Journal of Nanoparticle Research
Vol. 8, Num. 5
Priest reports on a January 2005 telephone survey of 1200 people in the U.S. and 2000 Canadians. It "provides a snapshot" of current North American opinion on a range of emerging technologies, and allows a closer focus on nanotechnology and biotechnology in their early stages. Priest discusses the problems of telephone surveys (reponse rates and quality of response)and says that her study uses telephone surveys to unearth group responses rather than make an "absolute measure of opinion."
Earlier surveys done in the UK in a face-to-face poll showed that understanding of nanotechnology was limited (only 19% could define it), those who did understand the subject generally were positive. The US and Canadian numbers were a bit higher as regards familiarity and feeling positive about nanotechnology.

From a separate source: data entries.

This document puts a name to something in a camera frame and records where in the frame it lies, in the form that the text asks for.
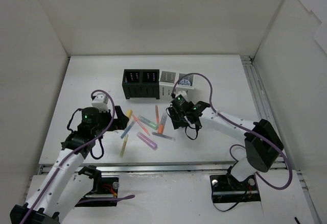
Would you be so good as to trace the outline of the yellow highlighter marker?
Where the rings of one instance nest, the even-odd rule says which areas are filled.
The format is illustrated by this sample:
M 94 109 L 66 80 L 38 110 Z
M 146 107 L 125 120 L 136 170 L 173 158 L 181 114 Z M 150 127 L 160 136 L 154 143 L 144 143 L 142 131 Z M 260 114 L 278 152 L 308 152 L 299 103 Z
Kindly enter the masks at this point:
M 133 111 L 132 110 L 128 110 L 127 111 L 127 117 L 128 117 L 128 119 L 130 119 L 131 118 L 131 116 L 132 116 L 132 113 L 133 113 Z

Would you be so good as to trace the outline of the blue highlighter pen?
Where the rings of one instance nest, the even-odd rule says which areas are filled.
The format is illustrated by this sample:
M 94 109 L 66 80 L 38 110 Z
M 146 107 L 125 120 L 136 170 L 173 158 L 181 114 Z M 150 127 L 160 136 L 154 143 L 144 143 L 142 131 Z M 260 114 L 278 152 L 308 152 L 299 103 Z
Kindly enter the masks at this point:
M 125 138 L 125 136 L 131 130 L 131 128 L 133 127 L 134 124 L 135 124 L 135 120 L 133 120 L 129 125 L 127 125 L 127 127 L 124 129 L 124 131 L 123 131 L 123 133 L 121 135 L 121 139 L 124 139 Z

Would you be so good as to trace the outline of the red thin pen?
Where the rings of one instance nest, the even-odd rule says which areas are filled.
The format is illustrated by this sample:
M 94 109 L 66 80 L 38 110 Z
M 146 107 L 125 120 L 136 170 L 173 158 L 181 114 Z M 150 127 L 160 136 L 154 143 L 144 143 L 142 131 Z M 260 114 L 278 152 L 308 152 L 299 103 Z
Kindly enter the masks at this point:
M 140 120 L 134 115 L 132 114 L 133 119 L 138 123 L 138 125 L 143 129 L 143 131 L 150 136 L 149 131 L 145 128 L 145 126 L 140 122 Z

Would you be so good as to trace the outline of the thin yellow highlighter pen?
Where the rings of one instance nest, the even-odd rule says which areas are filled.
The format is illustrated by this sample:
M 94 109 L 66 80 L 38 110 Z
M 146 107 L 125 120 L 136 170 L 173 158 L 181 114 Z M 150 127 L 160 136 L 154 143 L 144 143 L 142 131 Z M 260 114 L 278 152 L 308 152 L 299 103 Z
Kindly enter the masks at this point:
M 128 134 L 126 134 L 126 136 L 124 137 L 124 141 L 123 141 L 122 149 L 121 149 L 121 152 L 120 152 L 120 158 L 123 158 L 123 156 L 124 156 L 124 152 L 125 152 L 125 149 L 126 149 L 126 145 L 127 145 L 128 137 L 129 137 Z

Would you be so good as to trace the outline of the green highlighter marker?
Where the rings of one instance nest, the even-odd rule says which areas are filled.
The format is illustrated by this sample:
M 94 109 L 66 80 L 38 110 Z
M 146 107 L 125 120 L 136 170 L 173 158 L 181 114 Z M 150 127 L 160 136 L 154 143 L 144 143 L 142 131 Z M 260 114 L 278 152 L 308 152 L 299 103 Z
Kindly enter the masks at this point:
M 149 126 L 150 128 L 157 130 L 158 129 L 158 124 L 148 120 L 147 118 L 143 117 L 143 116 L 138 116 L 138 119 L 140 120 L 140 122 L 144 123 L 145 125 Z

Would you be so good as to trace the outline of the orange highlighter marker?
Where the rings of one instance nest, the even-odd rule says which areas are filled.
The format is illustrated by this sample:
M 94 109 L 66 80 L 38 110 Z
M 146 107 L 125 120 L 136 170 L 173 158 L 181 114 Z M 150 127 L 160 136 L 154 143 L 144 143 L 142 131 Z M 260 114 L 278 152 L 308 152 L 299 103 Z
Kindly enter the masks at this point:
M 160 120 L 160 123 L 159 123 L 159 126 L 158 126 L 158 131 L 157 131 L 159 134 L 163 134 L 163 132 L 164 132 L 167 117 L 168 116 L 167 116 L 166 113 L 163 113 L 162 116 L 161 116 L 161 120 Z

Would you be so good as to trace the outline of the orange thin pen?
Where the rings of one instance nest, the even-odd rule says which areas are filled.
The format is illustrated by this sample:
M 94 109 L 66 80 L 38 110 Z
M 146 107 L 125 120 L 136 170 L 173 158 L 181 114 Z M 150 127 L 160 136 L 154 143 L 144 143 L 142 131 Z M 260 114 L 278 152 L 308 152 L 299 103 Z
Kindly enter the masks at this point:
M 158 105 L 155 105 L 155 116 L 156 116 L 156 124 L 159 125 L 159 110 L 158 110 Z

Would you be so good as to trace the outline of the purple thin pen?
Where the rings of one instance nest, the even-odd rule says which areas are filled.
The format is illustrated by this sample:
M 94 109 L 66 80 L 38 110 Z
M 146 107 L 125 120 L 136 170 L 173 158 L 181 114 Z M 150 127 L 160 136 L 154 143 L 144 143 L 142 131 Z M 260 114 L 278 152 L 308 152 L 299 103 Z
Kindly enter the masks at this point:
M 167 140 L 175 141 L 175 138 L 174 137 L 167 136 L 167 135 L 164 135 L 164 134 L 160 134 L 158 132 L 151 132 L 151 134 L 154 135 L 154 136 L 160 137 L 160 138 L 164 138 L 164 139 L 167 139 Z

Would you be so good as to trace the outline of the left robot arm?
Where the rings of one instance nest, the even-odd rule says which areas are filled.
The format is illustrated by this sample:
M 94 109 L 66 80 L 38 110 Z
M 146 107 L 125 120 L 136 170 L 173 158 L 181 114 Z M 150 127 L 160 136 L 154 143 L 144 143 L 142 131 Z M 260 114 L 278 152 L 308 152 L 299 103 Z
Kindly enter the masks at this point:
M 118 201 L 116 197 L 101 197 L 101 171 L 81 164 L 105 132 L 125 129 L 129 118 L 120 106 L 115 106 L 113 113 L 99 107 L 80 111 L 81 123 L 62 142 L 57 161 L 41 186 L 22 206 L 11 210 L 12 223 L 62 223 L 75 206 Z

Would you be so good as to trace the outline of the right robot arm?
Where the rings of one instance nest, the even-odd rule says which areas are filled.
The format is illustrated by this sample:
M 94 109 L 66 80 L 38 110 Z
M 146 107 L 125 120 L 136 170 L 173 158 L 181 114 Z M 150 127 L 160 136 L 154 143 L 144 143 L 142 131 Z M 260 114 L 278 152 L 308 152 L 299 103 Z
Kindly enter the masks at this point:
M 288 160 L 283 143 L 267 120 L 247 121 L 219 113 L 209 103 L 193 104 L 182 95 L 171 101 L 168 115 L 175 129 L 193 129 L 195 132 L 202 128 L 212 129 L 241 142 L 246 156 L 231 166 L 225 175 L 231 189 L 240 188 L 255 173 L 268 172 L 279 156 Z

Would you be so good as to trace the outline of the pink purple highlighter marker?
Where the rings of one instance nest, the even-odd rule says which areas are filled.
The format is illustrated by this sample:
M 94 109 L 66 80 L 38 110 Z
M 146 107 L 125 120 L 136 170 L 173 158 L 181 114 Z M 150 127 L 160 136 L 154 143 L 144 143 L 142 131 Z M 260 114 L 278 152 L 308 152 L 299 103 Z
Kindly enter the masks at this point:
M 157 150 L 157 144 L 143 133 L 138 132 L 137 137 L 153 150 Z

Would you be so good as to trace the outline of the white slotted organizer box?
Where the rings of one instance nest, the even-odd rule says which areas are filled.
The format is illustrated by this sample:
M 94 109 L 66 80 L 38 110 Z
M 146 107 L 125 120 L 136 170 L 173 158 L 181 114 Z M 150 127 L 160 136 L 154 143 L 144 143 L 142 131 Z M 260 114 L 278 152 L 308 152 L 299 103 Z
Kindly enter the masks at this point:
M 192 82 L 192 86 L 182 86 L 179 85 L 179 81 L 182 79 L 189 79 Z M 160 99 L 170 100 L 172 97 L 173 87 L 175 87 L 175 93 L 177 91 L 184 90 L 188 93 L 188 97 L 192 98 L 194 94 L 194 76 L 186 75 L 185 73 L 171 72 L 171 71 L 162 71 L 159 79 L 159 97 Z

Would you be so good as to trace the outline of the black slotted organizer box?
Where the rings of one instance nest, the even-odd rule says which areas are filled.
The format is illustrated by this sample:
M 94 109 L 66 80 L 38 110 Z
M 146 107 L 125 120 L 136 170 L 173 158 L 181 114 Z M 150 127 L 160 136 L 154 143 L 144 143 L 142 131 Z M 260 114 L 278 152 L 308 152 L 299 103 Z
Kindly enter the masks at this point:
M 159 69 L 125 69 L 122 88 L 125 99 L 160 99 Z

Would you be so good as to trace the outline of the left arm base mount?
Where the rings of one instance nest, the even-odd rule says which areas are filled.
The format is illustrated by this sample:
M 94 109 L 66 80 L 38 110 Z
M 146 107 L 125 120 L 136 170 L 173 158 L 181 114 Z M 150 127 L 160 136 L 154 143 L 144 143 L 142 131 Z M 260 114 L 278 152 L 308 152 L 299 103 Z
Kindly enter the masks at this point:
M 118 187 L 114 184 L 119 183 L 118 177 L 103 176 L 96 166 L 84 166 L 78 171 L 79 176 L 86 176 L 92 182 L 92 189 L 83 195 L 75 207 L 116 207 L 117 202 L 101 201 L 103 198 L 117 198 Z

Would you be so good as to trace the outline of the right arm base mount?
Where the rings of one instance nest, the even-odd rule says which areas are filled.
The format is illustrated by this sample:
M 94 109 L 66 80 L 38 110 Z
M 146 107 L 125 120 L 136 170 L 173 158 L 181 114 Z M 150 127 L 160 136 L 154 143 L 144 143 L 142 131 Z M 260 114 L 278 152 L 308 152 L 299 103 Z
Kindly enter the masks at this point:
M 210 175 L 211 199 L 220 212 L 233 210 L 241 203 L 260 202 L 259 187 L 254 175 L 244 182 L 234 181 L 227 175 Z

"The comparison of key results from the two countries helps illustrate how social and cultural differences contribute to reactions to new technologies, including nanotech," says Priest. Public opinion rises from about five distinct groups, which Priest calls "true believers," "utilitarians," "moral authoritarians," "ethical populists," and "democratic pragmatists." There is a larger group in the US predisposed to be welcoming of any new technology than exists in Canada. On the whole, Priest argues many people have not yet made up their minds, and "this finding should underscore the importance of paying serious attention to what people want, to the way that they evaluate risks and benefits, and to their ethical concerns."